An urgent lesson learned from Fukushima Daiichi accident is what can happen by natural disaster can also occur by human design. The accident raised a fear that terrorists could cause a similar accident by acts of sabotage against nuclear power plant (NPP) and it is noticeable that threats of terrorism for nuclear security are increased after the accident. When considering sabotage, the prime threat to nuclear power plants, due attention should be paid to sabotage by insiders. Generally, insiders are the individuals with authorized access to nuclear facilities in transport who could attempt unauthorized sabotage. They could take advantage of their access authority and knowledge, to bypass dedicated physical protection elements or other provisions . Thus, we should value the catastrophic consequences of the attack or act of insider sabotage which may lead to loss of safety functions of NPP.
International Atomic Energy Agency (IAEA) indicated that the physical protection system (PPS) of a nuclear facility should be integrated and effective against both sabotage and unauthorized removal. The primary PPS functions are deterrence, detection, delay and response.
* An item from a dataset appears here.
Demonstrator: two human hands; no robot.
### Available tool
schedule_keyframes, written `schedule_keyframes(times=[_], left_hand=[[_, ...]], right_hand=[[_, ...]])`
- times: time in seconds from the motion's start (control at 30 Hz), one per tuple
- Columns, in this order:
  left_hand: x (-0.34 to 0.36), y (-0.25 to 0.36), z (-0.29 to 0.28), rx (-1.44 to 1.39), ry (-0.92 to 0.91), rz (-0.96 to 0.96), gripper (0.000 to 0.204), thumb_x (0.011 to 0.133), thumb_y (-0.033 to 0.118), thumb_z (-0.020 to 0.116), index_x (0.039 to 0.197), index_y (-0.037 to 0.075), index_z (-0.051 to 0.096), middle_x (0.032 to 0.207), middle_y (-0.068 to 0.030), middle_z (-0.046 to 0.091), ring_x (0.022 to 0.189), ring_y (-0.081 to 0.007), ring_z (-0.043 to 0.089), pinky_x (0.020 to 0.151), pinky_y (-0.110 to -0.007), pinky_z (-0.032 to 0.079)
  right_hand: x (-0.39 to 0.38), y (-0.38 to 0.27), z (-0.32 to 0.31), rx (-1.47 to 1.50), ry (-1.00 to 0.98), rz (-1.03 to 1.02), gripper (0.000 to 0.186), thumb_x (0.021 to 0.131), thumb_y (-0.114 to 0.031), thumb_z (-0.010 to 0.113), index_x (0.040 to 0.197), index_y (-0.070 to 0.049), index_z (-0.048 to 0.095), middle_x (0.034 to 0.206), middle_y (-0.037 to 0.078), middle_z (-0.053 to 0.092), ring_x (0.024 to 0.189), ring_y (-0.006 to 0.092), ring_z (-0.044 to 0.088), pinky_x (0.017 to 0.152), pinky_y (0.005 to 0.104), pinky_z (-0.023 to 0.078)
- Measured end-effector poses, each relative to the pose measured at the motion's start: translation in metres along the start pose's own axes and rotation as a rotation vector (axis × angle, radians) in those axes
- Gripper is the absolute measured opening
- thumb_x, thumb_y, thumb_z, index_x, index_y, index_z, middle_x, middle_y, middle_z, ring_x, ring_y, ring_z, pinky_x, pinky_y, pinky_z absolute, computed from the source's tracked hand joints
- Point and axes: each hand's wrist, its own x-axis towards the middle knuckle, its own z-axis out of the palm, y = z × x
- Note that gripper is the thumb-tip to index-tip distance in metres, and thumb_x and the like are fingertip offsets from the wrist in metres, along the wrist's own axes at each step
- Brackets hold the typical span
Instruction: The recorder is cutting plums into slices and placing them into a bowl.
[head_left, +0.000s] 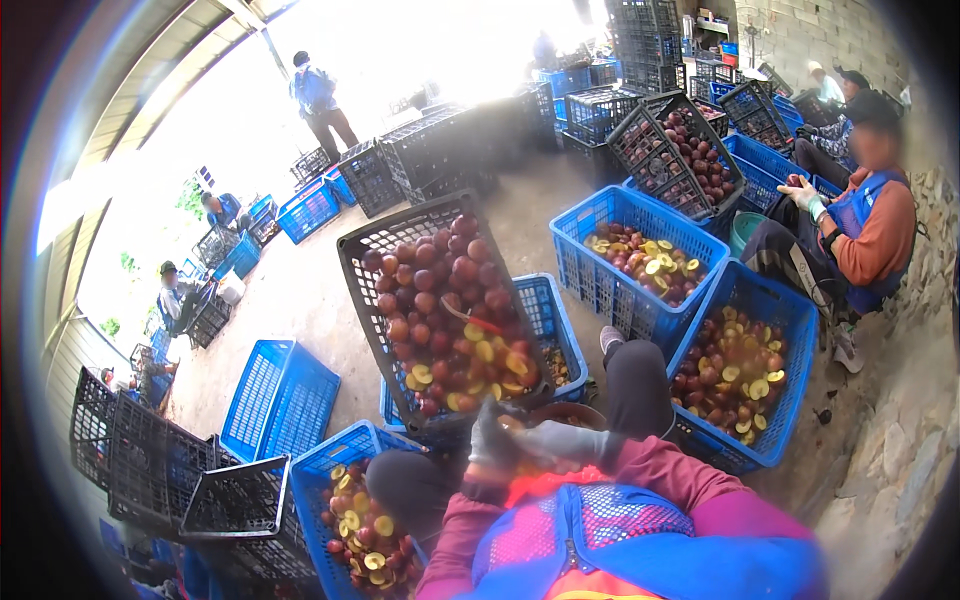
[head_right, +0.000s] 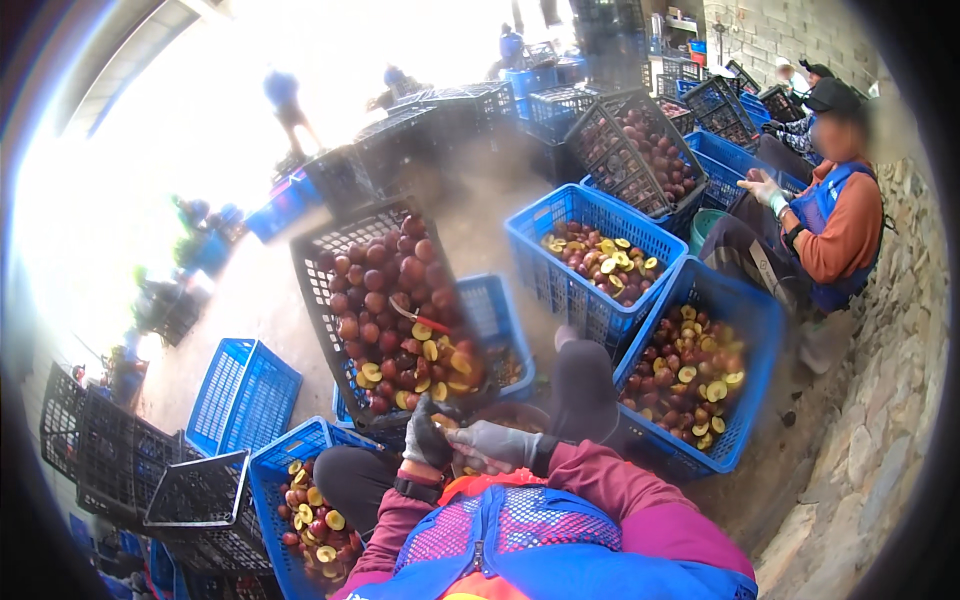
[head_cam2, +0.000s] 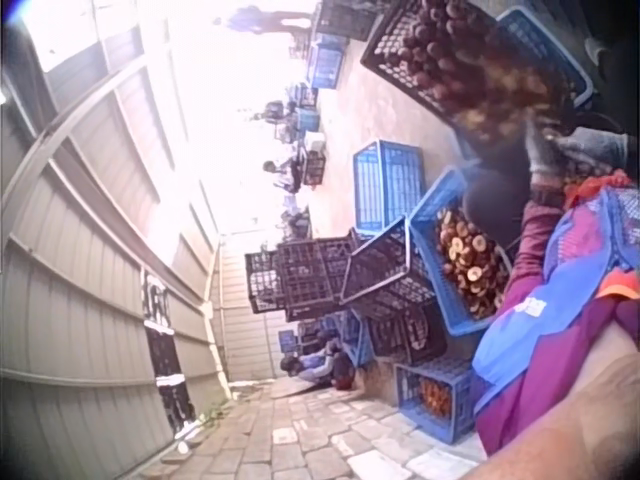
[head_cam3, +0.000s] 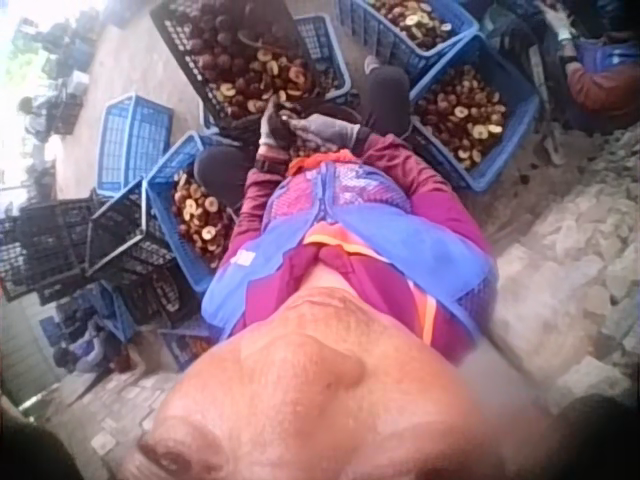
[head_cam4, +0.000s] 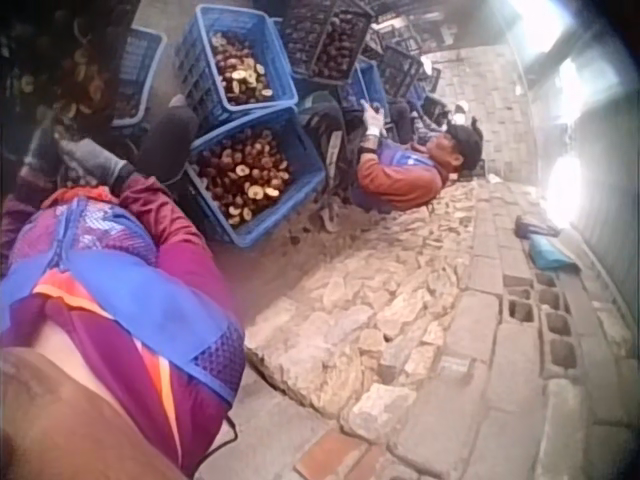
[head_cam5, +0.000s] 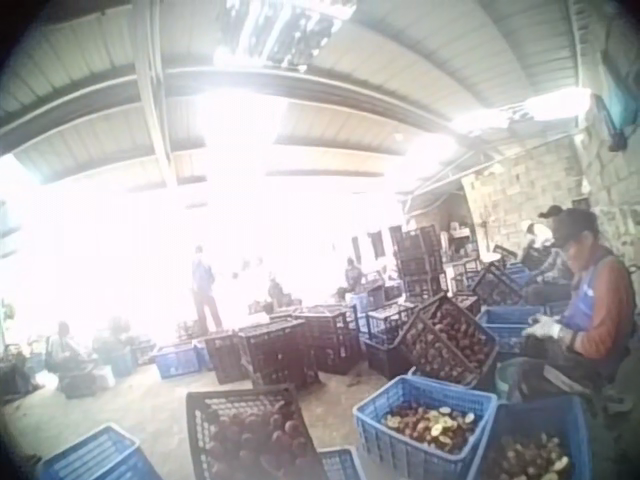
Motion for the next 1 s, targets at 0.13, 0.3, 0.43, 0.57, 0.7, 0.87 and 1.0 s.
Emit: schedule_keyframes(times=[0.13, 0.3, 0.43, 0.57, 0.7, 0.87, 1.0], left_hand=[[-0.016, 0.021, 0.022, 0.064, -0.260, 0.051, 0.045, 0.111, 0.045, 0.053, 0.121, 0.002, 0.064, 0.096, -0.0092, 0.070, 0.088, -0.0209, 0.068, 0.079, -0.035, 0.056], [0.007, 0.007, -0.019, 0.127, -0.173, 0.198, 0.038, 0.114, 0.028, 0.051, 0.139, 0.000, 0.060, 0.104, -0.0070, 0.070, 0.091, -0.0174, 0.068, 0.081, -0.032, 0.057], [0.083, 0.008, -0.094, 0.165, 0.156, 0.374, 0.028, 0.100, 0.031, 0.072, 0.108, 0.004, 0.070, 0.099, -0.0054, 0.074, 0.087, -0.0181, 0.070, 0.081, -0.033, 0.057], [0.118, 0.044, -0.142, 0.377, 0.425, 0.282, 0.022, 0.092, 0.010, 0.079, 0.111, 0.002, 0.074, 0.099, -0.0056, 0.075, 0.088, -0.0175, 0.072, 0.083, -0.031, 0.058], [0.163, 0.039, -0.170, 1.106, 0.451, 0.619, 0.040, 0.089, 0.020, 0.081, 0.125, 0.006, 0.073, 0.112, -0.0142, 0.077, 0.102, -0.0302, 0.075, 0.092, -0.042, 0.058], [0.202, -0.002, -0.110, 1.843, 0.278, 0.547, 0.062, 0.088, 0.030, 0.076, 0.146, 0.019, 0.059, 0.133, -0.0186, 0.065, 0.113, -0.0396, 0.070, 0.099, -0.051, 0.055], [0.211, -0.008, -0.099, 1.858, 0.398, 0.505, 0.056, 0.087, 0.031, 0.076, 0.139, 0.018, 0.060, 0.129, -0.0183, 0.066, 0.111, -0.0394, 0.070, 0.096, -0.053, 0.056]], right_hand=[[0.003, 0.021, -0.010, -0.080, -0.113, -0.073, 0.047, 0.111, -0.056, 0.050, 0.088, -0.016, 0.057, 0.059, -0.004, 0.047, 0.041, 0.0068, 0.040, 0.034, 0.0277, 0.030], [-0.015, -0.023, 0.005, 0.050, 0.003, 0.003, 0.048, 0.112, -0.054, 0.049, 0.087, -0.014, 0.059, 0.061, -0.003, 0.051, 0.041, 0.0068, 0.041, 0.036, 0.0276, 0.033], [0.003, 0.036, -0.013, -0.406, 0.181, -0.203, 0.045, 0.110, -0.049, 0.052, 0.096, -0.010, 0.067, 0.075, 0.005, 0.063, 0.061, 0.0189, 0.056, 0.054, 0.0361, 0.043], [0.003, 0.034, -0.026, -1.058, 0.382, 0.023, 0.049, 0.106, -0.051, 0.052, 0.106, -0.006, 0.071, 0.091, 0.022, 0.076, 0.088, 0.0421, 0.073, 0.082, 0.0519, 0.056], [0.027, 0.047, -0.020, -1.130, 0.377, 0.105, 0.054, 0.106, -0.057, 0.046, 0.107, -0.009, 0.070, 0.097, 0.025, 0.076, 0.094, 0.0471, 0.072, 0.086, 0.0570, 0.054], [0.035, 0.047, -0.020, -0.977, 0.412, 0.069, 0.052, 0.106, -0.056, 0.048, 0.107, -0.009, 0.069, 0.097, 0.026, 0.075, 0.095, 0.0481, 0.071, 0.087, 0.0571, 0.053], [0.035, 0.049, -0.027, -0.889, 0.447, -0.059, 0.051, 0.106, -0.056, 0.050, 0.103, -0.009, 0.069, 0.095, 0.025, 0.073, 0.093, 0.0465, 0.069, 0.084, 0.0557, 0.052]])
It is noticeable that if detection failed, delay and response would become invalid. Thus, detection of insiders’ sabotage should be enhanced. Considering current countermeasures of PPS to insiders’ sabotage, the most significant challenge is how to distinguish ordinary maintenance behaviors and malicious behaviors since some malicious behaviors may hidden in ordinary maintenance behaviors. It appears that hand behavior has high contribution to human activity and a significant portion of maintenance behaviors and malicious behaviors.
In this study, we proposed a hand behavior detection algorithm for insiders’ malicious behaviors for nuclear security . We focused on the fact that the hand shape is uniquely determined by the fingertip coordinates. First, the depth image of the hand was captured with Kinect v2, and after removing the five fingers were remained by removing the palm and wrist parts, and the five fingers were identified using the K-means clustering , and the farthest point of each finger from wrist pixel was taken as the fingertip coordinates. The fingertip coordinates of the five fingers were combined for 60 frames to be time-series data, and this was used as the training data of the neural network. Time-series data obtained from five kinds of behaviors of five hands was used for training data. For the machine learning method, the Stacked-Auto Encoder (SAE) [4–5] which is one of popular methods was used. It extracts the feature of input data at intermediate layer of the first stage. In the second layer, the extracted feature is input and its feature is extracted to be used as the input of the softmax layer for pattern classification.
Meanwhile, a real-time fingertip tracking system was developed and time-series data of each fingertip was successfully obtained with 29.8fps using MATLAB whose CPU was Intel Xeon Processor E5-2630v4 (25M Cache, 2.20 GHz). Moreover, a time-series data analysis based behavior recognition method was developed and all assumed malicious behaviors were detected with high accuracy (82.555% in overall) and speed (0.0023 seconds per frame) in the same computing environment. Also, robustness of the behavior recognition method was verified.